A narrative is emerging about vaccinations against Covid-19, which sees the European Union as a slow, slumbering giant too slow to negotiate contracts with pharmaceutical companies. This is placed in contrast with a supposed Anglo-American vaccination success. There is of course an element of truth to this narrative, as both countries are far ahead of the EU in vaccine jabs relative to their population, but it’s also misleading. A critical piece of the story is left out of the picture.

Vaccine Nationalism And Political Myopia

Let’s start with the fundamentals. The EU’s negotiating wasn’t slow, nor was it inefficient. In fact, the EU – AstraZeneca purchasing agreement precedes the company’s similar deal with the United Kingdom. The “British first” clause did not stem out of a commercial contract. It was the result of public funds made available to Oxford, which AstraZeneca gained access to once the two teamed up to develop a vaccine.

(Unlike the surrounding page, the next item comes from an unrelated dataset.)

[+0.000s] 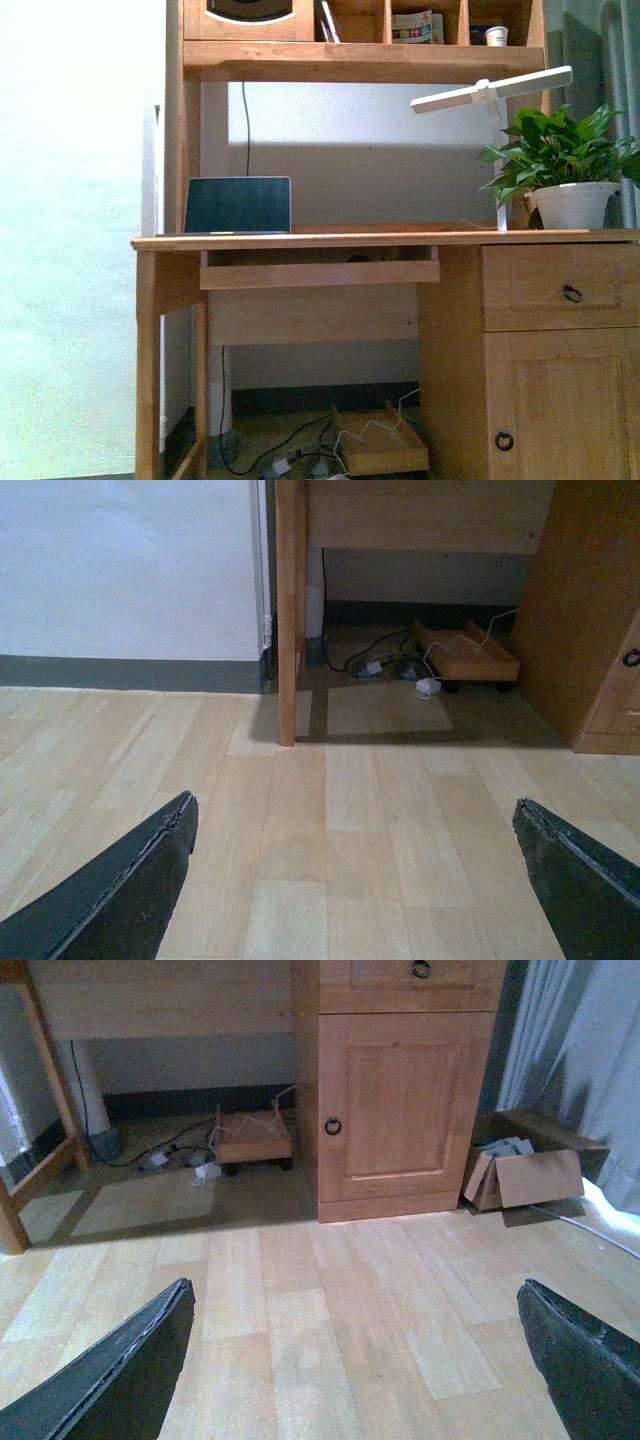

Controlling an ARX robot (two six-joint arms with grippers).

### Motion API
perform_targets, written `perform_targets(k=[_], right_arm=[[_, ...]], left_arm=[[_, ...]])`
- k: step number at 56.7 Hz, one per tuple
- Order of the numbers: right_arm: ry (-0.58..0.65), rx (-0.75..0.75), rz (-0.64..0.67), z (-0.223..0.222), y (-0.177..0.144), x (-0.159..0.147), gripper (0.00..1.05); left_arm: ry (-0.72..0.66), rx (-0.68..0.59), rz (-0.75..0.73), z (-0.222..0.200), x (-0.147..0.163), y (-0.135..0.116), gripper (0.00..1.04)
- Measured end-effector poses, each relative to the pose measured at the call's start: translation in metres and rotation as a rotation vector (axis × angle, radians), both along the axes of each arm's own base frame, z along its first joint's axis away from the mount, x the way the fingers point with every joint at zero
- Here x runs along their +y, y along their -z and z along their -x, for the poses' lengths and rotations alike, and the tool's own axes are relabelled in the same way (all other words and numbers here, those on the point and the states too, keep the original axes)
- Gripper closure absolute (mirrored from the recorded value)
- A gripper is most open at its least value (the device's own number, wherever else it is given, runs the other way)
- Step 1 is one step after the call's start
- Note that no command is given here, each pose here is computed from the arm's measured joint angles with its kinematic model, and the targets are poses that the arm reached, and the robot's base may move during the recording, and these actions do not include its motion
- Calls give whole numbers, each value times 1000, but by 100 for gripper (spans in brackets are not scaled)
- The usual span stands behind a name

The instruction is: Place mouse

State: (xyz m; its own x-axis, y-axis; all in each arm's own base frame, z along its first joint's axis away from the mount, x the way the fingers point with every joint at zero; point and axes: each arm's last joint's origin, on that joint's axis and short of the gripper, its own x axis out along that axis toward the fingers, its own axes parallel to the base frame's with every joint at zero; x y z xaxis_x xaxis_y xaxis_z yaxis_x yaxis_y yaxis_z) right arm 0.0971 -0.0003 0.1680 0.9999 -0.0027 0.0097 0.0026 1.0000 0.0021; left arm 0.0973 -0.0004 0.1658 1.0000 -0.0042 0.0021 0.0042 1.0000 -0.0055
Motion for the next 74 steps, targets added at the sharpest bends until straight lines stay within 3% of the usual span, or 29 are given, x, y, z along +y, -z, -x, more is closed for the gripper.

Deploying early funding to support a vaccine for the new coronavirus is undoubtedly a sensible move. Vaccine nationalism, conversely, was extremely myopic. The funding being made conditional on Britain receiving doses before anybody else might seem like a nation-state ruthlessly pursuing its interests while leaving the rest of the world out to dry, and to a degree this is true. But even if one handwaves this selfishness as acceptable, the fundamental point is missing: this logic makes it harder, not easier, to fight the pandemic.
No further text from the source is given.